__Aim of the task__
Find every line of the data below that has "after" in it. Reply with the number only.
═══
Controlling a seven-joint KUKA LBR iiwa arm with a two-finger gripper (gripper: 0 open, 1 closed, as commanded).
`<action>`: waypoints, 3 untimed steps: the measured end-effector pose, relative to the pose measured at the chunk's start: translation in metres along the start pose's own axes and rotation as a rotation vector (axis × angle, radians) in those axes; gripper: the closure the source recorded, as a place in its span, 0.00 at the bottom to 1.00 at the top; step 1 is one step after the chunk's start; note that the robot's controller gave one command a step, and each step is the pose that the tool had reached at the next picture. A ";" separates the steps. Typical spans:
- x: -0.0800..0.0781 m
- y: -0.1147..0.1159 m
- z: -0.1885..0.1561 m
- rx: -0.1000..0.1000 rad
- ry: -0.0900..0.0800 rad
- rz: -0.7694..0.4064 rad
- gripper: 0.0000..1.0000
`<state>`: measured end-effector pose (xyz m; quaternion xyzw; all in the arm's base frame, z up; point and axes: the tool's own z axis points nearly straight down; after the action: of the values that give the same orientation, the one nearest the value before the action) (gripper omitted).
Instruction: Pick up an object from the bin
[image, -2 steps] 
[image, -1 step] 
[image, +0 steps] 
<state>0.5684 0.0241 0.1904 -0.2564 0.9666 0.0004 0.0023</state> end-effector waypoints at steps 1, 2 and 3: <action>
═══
__Task answer__
2